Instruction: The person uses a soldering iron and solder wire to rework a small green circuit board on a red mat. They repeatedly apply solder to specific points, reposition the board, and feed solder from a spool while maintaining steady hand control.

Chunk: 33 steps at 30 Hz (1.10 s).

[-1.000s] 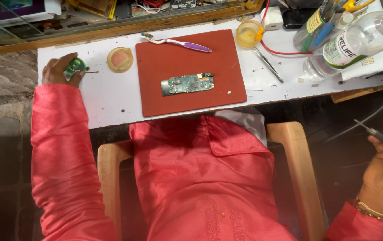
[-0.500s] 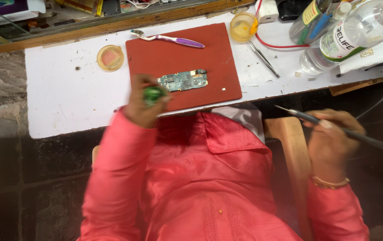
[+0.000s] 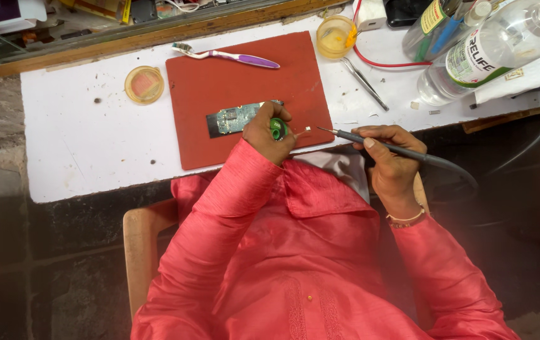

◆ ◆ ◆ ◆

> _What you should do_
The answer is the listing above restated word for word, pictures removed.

> _Exercise solution_
Instruction: The person uses a soldering iron and solder wire to rework a small green circuit board on a red mat. They repeatedly apply solder to specific points, reposition the board, and feed solder from a spool while maintaining steady hand control.

Chunk: 33 steps at 30 Hz (1.10 s).

[-1.000s] 
[-0.500s] 
[+0.000s] 

There's nothing left to add to the answer.